Suppose you have the schematic:
My job is to find \$I_{LED} \$ knowing that the impedance of the capacitor in negligible against \$V_s\$. Here's my attempt:
I intend to do an AC analysis followed by a DC analysis, and get both components of the current that goes by the LED.
Where \$R_A=R_1||R_2\$
For the AC analysis: I did the schematic in the figure and with the following set of equations I get to the final result: $$ i_1=i_2+i_B \\v_s-i_1R_B-i_2R_A=0 \\ v_s-i_1R_B-i_ER_E=0 \\ i_C=\beta i_B \\ i_C\approx i_E \\ \therefore i_C=\frac{\frac{v_s}{R_B}}{\frac{1}{\beta}+R_E\bigg(\frac{1}{R_1}+\frac{1}{R_2}+\frac{1}{R_B}\bigg)}$$
For the DC analysis I use the following set, reaching the result: $$V_cc-I_1R_1-I_2R_2=0 \\ V_cc-I_1R_1-V_{BE}-I_ER_E=0 \\ I_1-I_2=I_B\\ I_B=\frac{I_C}{\beta} \\ I_C \approx I_E \\ \therefore I_C=\frac{\frac{V_{cc}}{R_1}-V_{BE}\bigg(\frac{1}{R_1}+\frac{1}{R_2}\bigg)}{\frac{1}{\beta}+R_E\bigg(\frac{1}{R_1}+\frac{1}{R_2}\bigg)} $$
Finally I get to:
$$ I_{LED}=I_C+i_c=\frac{\frac{V_{cc}}{R_1}-V_{BE}\bigg(\frac{1}{R_1}+\frac{1}{R_2}\bigg)}{\frac{1}{\beta}+R_E\bigg(\frac{1}{R_1}+\frac{1}{R_2}\bigg)}+\frac{\frac{v_s}{R_B}}{\frac{1}{\beta}+R_E\bigg(\frac{1}{R_1}+\frac{1}{R_2}+\frac{1}{R_B}\bigg)} $$
However the correct solution is: $$I_{LED}=\frac{\frac{V_{cc}}{R_1}-V_{BE}\bigg(\frac{1}{R_B}+\frac{1}{R_1}+\frac{1}{R_2}\bigg)}{\frac{1}{\beta}+R_E\bigg(\frac{1}{R_B}+\frac{1}{R_1}+\frac{1}{R_2}\bigg)}+\frac{\frac{v_s}{R_B}}{\frac{1}{\beta}+R_E\bigg(\frac{1}{R_1}+\frac{1}{R_2}+\frac{1}{R_B}\bigg)}$$
I know that this is a very long question and I don't ask for a solution to the problem, because I have one solution that leads to the correct result, however they don't do the DC and AC analysis separately and I was trying to do it because it should work, but I don't know where the mistake is, the answers are really similar and the AC analysis appears to be correct but the DC does not, and I can't find the mistake.

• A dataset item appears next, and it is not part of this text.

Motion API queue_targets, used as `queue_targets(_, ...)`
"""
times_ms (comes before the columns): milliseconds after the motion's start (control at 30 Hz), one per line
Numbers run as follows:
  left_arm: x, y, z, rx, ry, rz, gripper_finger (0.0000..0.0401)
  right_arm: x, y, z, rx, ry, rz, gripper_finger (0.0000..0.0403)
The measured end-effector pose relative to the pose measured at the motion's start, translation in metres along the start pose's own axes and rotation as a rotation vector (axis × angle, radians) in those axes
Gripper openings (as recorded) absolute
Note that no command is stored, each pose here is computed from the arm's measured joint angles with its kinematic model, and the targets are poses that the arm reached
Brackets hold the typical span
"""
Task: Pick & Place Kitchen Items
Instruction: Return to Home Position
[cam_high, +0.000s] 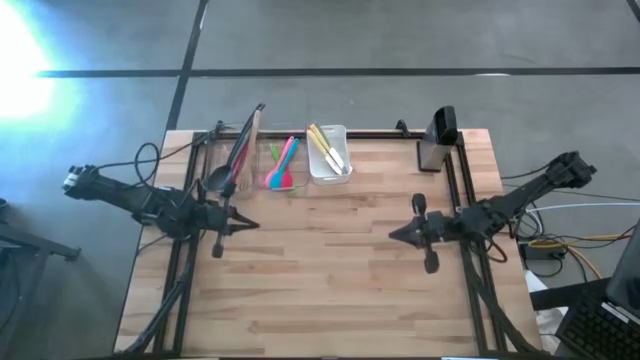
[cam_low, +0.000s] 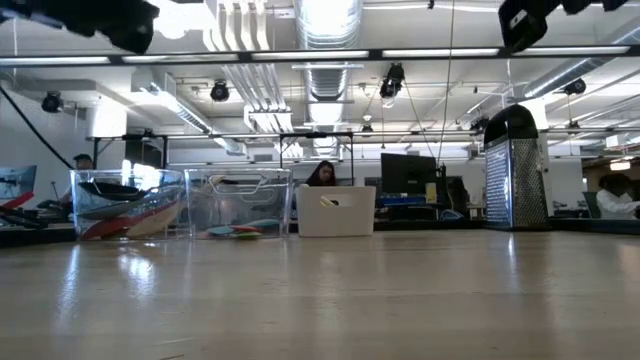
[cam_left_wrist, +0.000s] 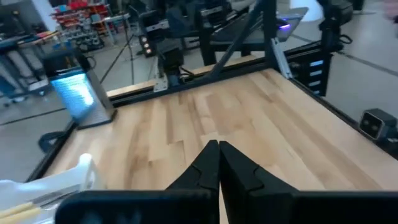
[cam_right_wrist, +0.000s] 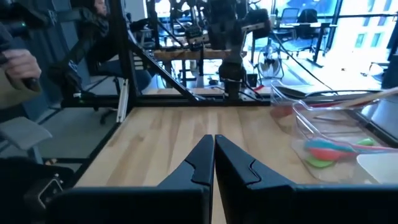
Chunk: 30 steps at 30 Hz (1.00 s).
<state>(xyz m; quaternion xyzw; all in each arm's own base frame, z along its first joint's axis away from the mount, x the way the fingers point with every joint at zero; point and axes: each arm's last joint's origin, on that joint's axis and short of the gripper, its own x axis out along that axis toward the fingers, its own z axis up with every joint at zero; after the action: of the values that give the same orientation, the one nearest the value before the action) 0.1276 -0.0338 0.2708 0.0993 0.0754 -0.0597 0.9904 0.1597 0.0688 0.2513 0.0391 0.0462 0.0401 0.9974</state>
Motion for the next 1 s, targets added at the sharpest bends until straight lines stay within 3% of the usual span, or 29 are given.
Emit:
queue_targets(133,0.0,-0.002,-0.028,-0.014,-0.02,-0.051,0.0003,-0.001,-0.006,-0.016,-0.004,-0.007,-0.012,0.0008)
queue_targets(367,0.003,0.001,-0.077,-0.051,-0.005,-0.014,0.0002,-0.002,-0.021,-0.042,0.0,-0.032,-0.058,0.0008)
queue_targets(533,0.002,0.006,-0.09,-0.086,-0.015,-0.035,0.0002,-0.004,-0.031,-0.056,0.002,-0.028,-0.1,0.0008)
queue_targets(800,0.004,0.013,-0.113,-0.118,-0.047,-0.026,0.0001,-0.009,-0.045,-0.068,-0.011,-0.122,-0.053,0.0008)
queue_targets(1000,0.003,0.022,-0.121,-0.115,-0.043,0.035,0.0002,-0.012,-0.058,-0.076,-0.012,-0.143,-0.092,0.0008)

EDIT: I have found the mistake, In the DC analysis schematics I left out the resistance \$R_B\$, and if I leave it in the schematics connected to the ground then I can substitute, in the DC analysis only, all the \$R_2\$´s by the paralel resistance of \$R_B\$ and \$R_2\$ and the answers match. But a new question comes up, why do I have to leave \$R_B\$ connected to the ground? I thought that with a DC analisys capacitors would be replaced by an open circuit, therefore, no current should go through \$R_B\$, and that's why I ignored it. And this is just th case where I have a resistance \$R_B\$ there, if I didn't, but left that branch connected to the ground, then wouldn't it act as a short and we could ignore \$R_2\$?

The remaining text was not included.